Title: maxlinelen exceeded by email module's body_encode() function
Type: behavior Stage: resolved
Components: Library (Lib) Versions: Python 3.1, Python 3.2, Python 3.3
Status: closed Resolution: fixed
Created on 2011-03-19 12:13 by michael.henry, last changed 2011-03-24 16:30 by r.david.murray. This issue is now closed.
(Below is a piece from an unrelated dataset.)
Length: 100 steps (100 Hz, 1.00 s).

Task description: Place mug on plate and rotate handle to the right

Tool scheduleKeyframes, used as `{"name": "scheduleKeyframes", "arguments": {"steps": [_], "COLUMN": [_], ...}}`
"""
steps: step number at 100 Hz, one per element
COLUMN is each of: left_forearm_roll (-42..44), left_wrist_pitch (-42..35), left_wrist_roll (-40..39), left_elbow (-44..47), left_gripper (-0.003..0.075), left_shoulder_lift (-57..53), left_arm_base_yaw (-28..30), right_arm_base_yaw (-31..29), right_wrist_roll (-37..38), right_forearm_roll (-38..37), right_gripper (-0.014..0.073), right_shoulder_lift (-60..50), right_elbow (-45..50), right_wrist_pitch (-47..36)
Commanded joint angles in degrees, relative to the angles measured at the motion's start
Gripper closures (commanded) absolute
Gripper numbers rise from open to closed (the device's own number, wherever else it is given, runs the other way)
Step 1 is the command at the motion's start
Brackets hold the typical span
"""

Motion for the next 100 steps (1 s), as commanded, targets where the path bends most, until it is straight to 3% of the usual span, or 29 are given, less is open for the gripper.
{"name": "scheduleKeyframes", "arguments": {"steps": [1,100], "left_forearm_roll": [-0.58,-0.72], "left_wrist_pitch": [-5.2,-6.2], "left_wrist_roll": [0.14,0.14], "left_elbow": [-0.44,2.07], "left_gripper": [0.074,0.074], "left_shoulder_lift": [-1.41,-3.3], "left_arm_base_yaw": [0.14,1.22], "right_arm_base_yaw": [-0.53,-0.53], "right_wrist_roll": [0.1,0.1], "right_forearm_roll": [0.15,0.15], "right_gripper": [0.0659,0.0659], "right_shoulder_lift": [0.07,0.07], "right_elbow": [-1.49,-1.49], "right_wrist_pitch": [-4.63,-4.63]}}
msg131407 - (view) Author: Michael Henry (michael.henry) * Date: 2011-03-19 12:13
The email module's body_encode() function (found in can generate oversized encoded lines that exceed
the maximum line length specified by the maxlinelen parameter.
The attached test case
'test_encode_trailing_space_at_maxlinelen' demonstrates the
problem.  When encoding the body 'abcd \n1234' with
maxlinelen=5, the erroneous output is 'abcd =\n\n1234', with 6
characters in the first output line.

The attached patch provides unit tests and a fix for

Note: This patch depends on application of the patch in Issue
msg131925 - (view) Author: R. David Murray (r.david.murray) * (Python committer) Date: 2011-03-23 21:43
Michael, in general your approach looks sound and is much easier to read and comprehend than the original code (which, as the comments say, was never refined from the original quick and dirty hack).  However, rather than dynamically defining sub-functions each time body_encode is called, I've moved the body-construction logic almost completely out of body_encode into a helper object.  I think this further clarifies the algorithm.  I also used a simpler approach to end-of-list detection (enumerate).  That change is more a matter of taste, but does have the advantage of taking fewer lines of code.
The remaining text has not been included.